Para desfrutar da plenitude do ser flamengo time e torcida tem que vencer juntos a adversários de força descomunal, sejam eles reais ou imaginários. As vitórias impossíveis e as inexplicáveis ressurreições após a expedição apressada de atestados de óbito forjados pelos nossos magoados rivais são obrigatórias durante a nossa caminhada.
O torcedor do Flamengo tende a acreditar que só quando tudo parece perdido e só a o darwinismo banca a aposta em nossa sobrevivência é que se faz o milagre flamengo. É nesse preciso momento, com a chapa bem quente e escassas chances de êxito, a finest hour de qualquer rubro-negro. É quando o torcedor, investido mediunicamente dos poderes divinos do Manto Sagrado e da longa sequência de Pais da Nação que remonta a 1895, se percebe indispensável, necessário e decisivo. Essa é a doutrina dominante na Nação.

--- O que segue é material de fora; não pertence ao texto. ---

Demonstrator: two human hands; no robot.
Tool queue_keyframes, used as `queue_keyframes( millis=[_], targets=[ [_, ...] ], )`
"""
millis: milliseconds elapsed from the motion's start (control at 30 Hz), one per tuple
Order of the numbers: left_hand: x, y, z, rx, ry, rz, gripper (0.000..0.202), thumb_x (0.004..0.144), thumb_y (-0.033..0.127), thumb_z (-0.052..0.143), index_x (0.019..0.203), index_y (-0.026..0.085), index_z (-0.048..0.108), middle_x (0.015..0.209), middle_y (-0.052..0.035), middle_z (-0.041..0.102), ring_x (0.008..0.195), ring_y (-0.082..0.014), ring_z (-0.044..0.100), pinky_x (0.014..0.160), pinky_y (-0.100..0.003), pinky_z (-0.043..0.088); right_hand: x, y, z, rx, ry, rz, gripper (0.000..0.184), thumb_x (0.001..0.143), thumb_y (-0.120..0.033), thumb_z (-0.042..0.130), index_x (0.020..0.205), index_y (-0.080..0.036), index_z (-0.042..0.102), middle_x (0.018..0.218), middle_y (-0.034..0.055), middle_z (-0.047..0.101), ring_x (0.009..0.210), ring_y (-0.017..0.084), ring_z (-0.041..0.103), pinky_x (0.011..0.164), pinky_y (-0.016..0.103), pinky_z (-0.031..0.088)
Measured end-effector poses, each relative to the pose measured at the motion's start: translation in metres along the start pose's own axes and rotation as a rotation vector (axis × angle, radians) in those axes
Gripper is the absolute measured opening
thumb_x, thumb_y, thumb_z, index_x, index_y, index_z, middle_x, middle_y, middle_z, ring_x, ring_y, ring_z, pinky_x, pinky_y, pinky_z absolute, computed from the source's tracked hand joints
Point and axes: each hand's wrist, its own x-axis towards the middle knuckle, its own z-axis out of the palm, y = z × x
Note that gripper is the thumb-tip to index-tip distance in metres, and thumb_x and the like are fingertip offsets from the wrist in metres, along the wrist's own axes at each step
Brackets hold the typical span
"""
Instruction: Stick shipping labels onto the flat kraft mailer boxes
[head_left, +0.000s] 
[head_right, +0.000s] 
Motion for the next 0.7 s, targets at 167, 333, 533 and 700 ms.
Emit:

Nessa Libertadores 2019 o Flamengo já conheceu os dois lados da linha do trem. Já fomos o patinho feio da fase de grupos e nos transmutamos em um cisne exterminador dos mata-matas. Na sua reencarnação sob a dupla égide de Jorge e de Jesus o time do Flamengo parece não ser afetado por nenhum tipo de perrengue. Em campo tudo funciona sob germânica precisão. Os jogadores rubro-negros desfilam olimpicamente rumo ao topo. Vê-los em campo é a própria negação do perrengue.
Ainda bem que do lado de fora o mundo continua alucinadamente louco e imprevisível. Não sabemos onde vai ser o jogo, não sabemos como chegar a um lugar que ainda não sabemos qual vai ser. Não sabemos se vamos arrumar ingressos, passagens, comida, bebida, dinheiro enfim. Só sabemos que Onde estiver, estarei! Oh, meu Mengão! A torcida do Flamengo respira. E é desse jeito que ela quer vencer.
Pra encerrar mais um versinho de Jumpin’ Jack Flash que é a nossa cara nessa Liberta.
I was drowned, I was washed up and left for dead I fell down to my feet and I saw they bled , yeah yeah I frowned at the crumbs of a crust of bread Yeah, yeah, yeah
Me afoguei, fui chacoalhado e deixado para morrer
Caí de pé e vi que eles sangraram, sim, sim
Fiz careta para as migalhas de uma casca de pão
Sim, Sim, Sim
Arthur, pra variar excelente artigo, me fez lembrar daquela história do americano neurótico que com medo da guerra começou a pesquisar exaustivamente um lugar improvável da guerra chegar, logo que suas pesquisas indicaram mudou-se pra lá com armas e bagagens ( ia falar com mala e cuia) uma paradisíaca ilha perdida no Pacífico: nome do lugar Pearl Harbor.
Obrigado pelo texto e pelo mimo…
Ao ler mais uma antologia do Arthur, me lembrei da inacreditável (entre tantas) conquista da Mercosul 99.
Quem diria que seríamos campeões depois de ter o maior ídolo e artilheiro da competição escorraçado do clube depois de indisciplina?
Quem diria que venceríamos um poderosíssimo Palmeiras em dois jogos em que os destaques foram jogadores da base?
Ainda, quem diria que o autor do gol do título seria um até então ilustre desconhecido Lê (Que hoje joga peladas brejeiras na zona norte do Rio)?
Valeu Muhlenberg, por relembrar mais uma vez quem somos
SRN
Lamento, mas não é a minha praia.
C’est boue et pas bue.
Valeu Arthur.
FlaParis.
Arthur, pra variar excelente artigo, me fez lembrar daquela história do americano neurótico que com medo da guerra começou a pesquisar exaustivamente um lugar improvável da guerra chegar, logo que suas pesquisas indicaram mudou-se pra lá com armas e bagagens ( ia falar com mala e cuia) uma paradisíaca ilha perdida no Pacífico: nome do lugar Pearl Harbor.
Concordo Ricardo Carvalho, BOM PRA CARALHO mesmo.
SENSACIONAL! FABULOSO! BOM PRA CARALHO!
se o jogo for mesmo transferido de local,eu vou ficar muito animado pra ir.
santiago ficou muito caro .
assunção é na minha opinão o mais viável.